** Opening Data extract block **

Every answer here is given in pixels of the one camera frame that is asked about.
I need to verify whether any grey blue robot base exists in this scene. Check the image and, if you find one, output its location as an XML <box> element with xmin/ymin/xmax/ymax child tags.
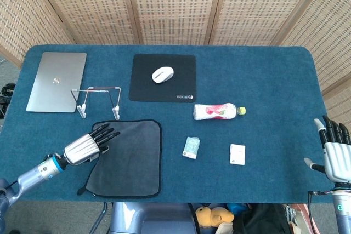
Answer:
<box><xmin>109</xmin><ymin>202</ymin><xmax>198</xmax><ymax>234</ymax></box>

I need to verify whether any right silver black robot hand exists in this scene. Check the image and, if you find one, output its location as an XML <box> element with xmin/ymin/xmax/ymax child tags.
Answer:
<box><xmin>303</xmin><ymin>115</ymin><xmax>351</xmax><ymax>183</ymax></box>

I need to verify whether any pink board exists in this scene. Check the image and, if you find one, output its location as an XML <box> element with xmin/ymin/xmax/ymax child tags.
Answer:
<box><xmin>297</xmin><ymin>203</ymin><xmax>320</xmax><ymax>234</ymax></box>

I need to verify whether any black floor cable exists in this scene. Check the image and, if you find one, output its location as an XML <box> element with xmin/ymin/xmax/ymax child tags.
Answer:
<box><xmin>89</xmin><ymin>202</ymin><xmax>108</xmax><ymax>234</ymax></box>

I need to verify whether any black equipment stand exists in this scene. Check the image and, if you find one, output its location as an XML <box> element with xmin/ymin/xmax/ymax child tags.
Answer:
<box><xmin>0</xmin><ymin>83</ymin><xmax>16</xmax><ymax>119</ymax></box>

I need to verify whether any silver laptop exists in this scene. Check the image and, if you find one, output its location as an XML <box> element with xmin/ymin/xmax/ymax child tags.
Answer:
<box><xmin>26</xmin><ymin>52</ymin><xmax>88</xmax><ymax>113</ymax></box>

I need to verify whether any yellow plush toy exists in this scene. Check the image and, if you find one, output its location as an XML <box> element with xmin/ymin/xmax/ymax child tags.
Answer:
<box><xmin>195</xmin><ymin>207</ymin><xmax>235</xmax><ymax>229</ymax></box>

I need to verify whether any pink label bottle green cap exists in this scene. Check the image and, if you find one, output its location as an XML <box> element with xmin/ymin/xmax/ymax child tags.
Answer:
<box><xmin>193</xmin><ymin>103</ymin><xmax>246</xmax><ymax>121</ymax></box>

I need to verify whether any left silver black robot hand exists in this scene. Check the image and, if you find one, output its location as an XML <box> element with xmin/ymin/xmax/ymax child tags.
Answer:
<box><xmin>63</xmin><ymin>123</ymin><xmax>121</xmax><ymax>167</ymax></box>

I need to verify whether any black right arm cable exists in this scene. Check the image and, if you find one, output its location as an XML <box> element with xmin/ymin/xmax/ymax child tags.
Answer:
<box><xmin>307</xmin><ymin>190</ymin><xmax>334</xmax><ymax>234</ymax></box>

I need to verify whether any white wire stand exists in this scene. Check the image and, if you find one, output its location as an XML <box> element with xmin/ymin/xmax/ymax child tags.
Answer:
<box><xmin>70</xmin><ymin>86</ymin><xmax>122</xmax><ymax>121</ymax></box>

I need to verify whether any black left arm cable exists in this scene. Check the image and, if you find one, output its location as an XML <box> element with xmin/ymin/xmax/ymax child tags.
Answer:
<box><xmin>4</xmin><ymin>179</ymin><xmax>19</xmax><ymax>190</ymax></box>

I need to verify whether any pink white tissue pack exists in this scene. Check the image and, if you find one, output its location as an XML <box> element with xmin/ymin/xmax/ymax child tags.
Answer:
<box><xmin>229</xmin><ymin>144</ymin><xmax>246</xmax><ymax>166</ymax></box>

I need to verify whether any blue object under table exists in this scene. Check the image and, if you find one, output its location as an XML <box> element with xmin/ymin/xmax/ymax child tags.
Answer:
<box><xmin>227</xmin><ymin>203</ymin><xmax>249</xmax><ymax>214</ymax></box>

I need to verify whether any grey and blue cloth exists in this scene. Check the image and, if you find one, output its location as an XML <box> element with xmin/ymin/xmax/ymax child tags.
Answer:
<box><xmin>77</xmin><ymin>119</ymin><xmax>163</xmax><ymax>198</ymax></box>

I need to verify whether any teal table cloth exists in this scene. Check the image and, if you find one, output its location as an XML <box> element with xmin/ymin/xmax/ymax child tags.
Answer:
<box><xmin>0</xmin><ymin>44</ymin><xmax>341</xmax><ymax>204</ymax></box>

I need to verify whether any black bag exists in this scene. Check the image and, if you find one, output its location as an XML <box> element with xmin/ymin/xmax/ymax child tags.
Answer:
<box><xmin>233</xmin><ymin>203</ymin><xmax>291</xmax><ymax>234</ymax></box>

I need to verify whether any woven wooden folding screen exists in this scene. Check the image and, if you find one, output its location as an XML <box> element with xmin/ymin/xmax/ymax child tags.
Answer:
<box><xmin>0</xmin><ymin>0</ymin><xmax>351</xmax><ymax>125</ymax></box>

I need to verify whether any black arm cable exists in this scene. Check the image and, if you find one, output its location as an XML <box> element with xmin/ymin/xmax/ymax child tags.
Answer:
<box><xmin>307</xmin><ymin>190</ymin><xmax>334</xmax><ymax>234</ymax></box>
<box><xmin>4</xmin><ymin>179</ymin><xmax>19</xmax><ymax>190</ymax></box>

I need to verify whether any green tissue pack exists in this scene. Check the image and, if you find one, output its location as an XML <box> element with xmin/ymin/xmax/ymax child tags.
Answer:
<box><xmin>182</xmin><ymin>136</ymin><xmax>201</xmax><ymax>160</ymax></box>

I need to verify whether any black mouse pad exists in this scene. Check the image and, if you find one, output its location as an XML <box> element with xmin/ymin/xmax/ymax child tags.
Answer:
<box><xmin>128</xmin><ymin>54</ymin><xmax>197</xmax><ymax>103</ymax></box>

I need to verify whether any white computer mouse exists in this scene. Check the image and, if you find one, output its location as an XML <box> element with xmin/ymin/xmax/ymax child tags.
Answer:
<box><xmin>151</xmin><ymin>66</ymin><xmax>174</xmax><ymax>84</ymax></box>

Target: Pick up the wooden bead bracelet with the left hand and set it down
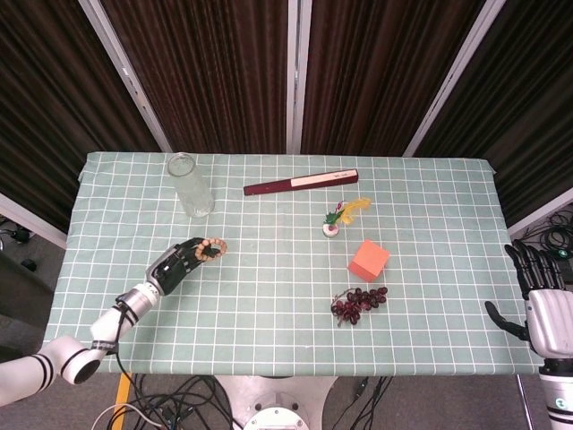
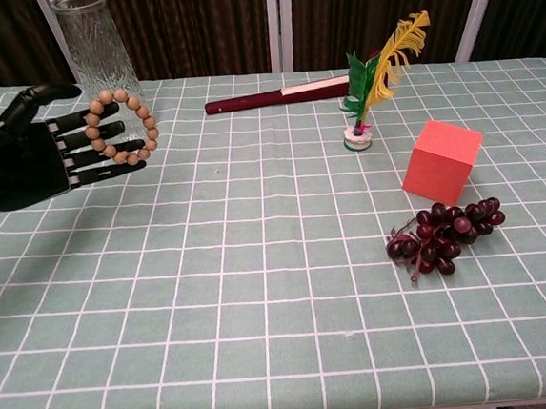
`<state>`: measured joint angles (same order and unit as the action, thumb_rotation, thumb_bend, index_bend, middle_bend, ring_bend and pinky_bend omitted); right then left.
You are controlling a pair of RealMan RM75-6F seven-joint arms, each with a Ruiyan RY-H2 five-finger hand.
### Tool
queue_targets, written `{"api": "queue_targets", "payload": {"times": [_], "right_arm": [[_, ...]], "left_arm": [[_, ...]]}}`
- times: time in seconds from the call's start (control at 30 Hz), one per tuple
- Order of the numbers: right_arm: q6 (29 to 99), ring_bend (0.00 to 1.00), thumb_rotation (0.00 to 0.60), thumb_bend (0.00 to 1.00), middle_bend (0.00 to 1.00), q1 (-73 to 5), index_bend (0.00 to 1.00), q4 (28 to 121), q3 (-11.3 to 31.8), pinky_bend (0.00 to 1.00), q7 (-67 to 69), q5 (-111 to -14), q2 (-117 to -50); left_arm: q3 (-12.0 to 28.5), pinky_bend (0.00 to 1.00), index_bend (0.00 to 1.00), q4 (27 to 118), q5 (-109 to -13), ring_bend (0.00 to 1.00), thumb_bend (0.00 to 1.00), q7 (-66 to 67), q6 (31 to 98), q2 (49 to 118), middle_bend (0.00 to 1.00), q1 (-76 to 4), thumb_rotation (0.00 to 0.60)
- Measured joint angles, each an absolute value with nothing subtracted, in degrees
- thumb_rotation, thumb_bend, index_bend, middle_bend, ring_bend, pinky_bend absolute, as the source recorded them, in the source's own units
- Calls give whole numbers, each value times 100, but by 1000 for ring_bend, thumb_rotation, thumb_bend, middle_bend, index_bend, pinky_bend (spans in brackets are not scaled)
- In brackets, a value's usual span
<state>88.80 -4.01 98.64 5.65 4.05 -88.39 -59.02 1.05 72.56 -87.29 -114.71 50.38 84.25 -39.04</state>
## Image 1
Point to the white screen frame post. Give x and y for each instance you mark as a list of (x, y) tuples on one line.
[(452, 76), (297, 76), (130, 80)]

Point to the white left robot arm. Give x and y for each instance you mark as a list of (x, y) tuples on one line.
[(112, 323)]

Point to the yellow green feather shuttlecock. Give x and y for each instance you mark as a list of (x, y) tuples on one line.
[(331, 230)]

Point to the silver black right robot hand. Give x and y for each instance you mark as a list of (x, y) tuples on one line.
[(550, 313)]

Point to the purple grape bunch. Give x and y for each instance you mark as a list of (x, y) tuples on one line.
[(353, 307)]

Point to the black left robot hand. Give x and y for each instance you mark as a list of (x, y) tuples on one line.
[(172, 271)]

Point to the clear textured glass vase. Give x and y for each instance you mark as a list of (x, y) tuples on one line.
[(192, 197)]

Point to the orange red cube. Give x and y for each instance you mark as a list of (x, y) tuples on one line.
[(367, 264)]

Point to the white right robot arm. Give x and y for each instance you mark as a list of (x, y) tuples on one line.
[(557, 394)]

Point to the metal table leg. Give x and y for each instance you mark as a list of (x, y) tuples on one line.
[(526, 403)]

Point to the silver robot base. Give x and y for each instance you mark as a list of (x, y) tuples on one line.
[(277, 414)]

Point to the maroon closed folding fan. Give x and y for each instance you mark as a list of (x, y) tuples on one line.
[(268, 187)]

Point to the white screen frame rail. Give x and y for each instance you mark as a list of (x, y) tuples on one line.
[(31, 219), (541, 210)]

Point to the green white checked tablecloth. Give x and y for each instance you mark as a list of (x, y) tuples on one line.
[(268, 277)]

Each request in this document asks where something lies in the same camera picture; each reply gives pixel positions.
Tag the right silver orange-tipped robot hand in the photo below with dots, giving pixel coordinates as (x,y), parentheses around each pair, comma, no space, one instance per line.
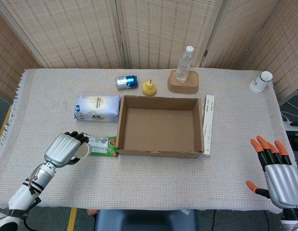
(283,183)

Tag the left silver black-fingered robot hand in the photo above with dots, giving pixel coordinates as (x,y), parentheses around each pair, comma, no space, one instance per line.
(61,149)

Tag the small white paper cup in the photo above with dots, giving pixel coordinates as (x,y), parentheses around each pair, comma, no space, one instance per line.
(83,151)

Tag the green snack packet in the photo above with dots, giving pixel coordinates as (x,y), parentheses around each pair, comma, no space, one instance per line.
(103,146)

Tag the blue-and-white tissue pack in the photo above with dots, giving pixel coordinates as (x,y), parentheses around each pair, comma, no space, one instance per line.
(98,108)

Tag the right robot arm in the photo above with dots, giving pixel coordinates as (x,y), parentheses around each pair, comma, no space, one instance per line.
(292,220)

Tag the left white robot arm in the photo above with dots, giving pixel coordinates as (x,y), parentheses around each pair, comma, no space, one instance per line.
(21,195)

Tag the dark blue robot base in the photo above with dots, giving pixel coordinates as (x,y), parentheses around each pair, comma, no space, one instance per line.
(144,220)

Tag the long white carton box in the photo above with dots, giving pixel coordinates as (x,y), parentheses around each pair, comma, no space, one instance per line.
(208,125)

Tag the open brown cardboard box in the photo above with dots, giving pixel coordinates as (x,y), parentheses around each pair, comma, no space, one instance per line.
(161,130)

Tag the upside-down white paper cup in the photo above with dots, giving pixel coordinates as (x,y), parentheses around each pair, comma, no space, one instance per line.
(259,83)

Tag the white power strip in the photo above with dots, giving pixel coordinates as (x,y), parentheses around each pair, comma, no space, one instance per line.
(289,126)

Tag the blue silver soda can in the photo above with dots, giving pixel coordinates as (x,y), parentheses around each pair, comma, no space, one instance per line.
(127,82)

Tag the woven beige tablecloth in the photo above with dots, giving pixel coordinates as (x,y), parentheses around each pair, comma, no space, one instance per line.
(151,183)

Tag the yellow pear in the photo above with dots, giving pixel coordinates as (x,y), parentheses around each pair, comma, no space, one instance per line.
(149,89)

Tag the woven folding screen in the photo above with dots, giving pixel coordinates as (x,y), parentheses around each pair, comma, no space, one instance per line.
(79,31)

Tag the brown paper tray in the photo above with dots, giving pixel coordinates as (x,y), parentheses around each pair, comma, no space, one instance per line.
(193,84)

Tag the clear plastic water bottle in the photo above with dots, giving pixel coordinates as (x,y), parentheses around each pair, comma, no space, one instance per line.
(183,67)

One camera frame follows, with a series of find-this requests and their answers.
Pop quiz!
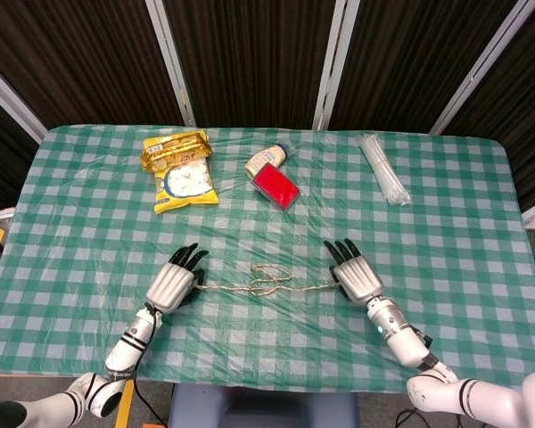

** Closing Data extract block **

[Task instructions]
Check each line above for the string "value" and return those that contain it.

[Task output]
- Measured joint angles, each an absolute value with nothing subtracted, in degrees
- Calls give whole numbers, each value times 100, but by 1000 for ring_bend, thumb_rotation, thumb_bend, middle_bend, index_bend, pinky_bend (spans in brackets are not scaled)
- In brackets, a value's usual span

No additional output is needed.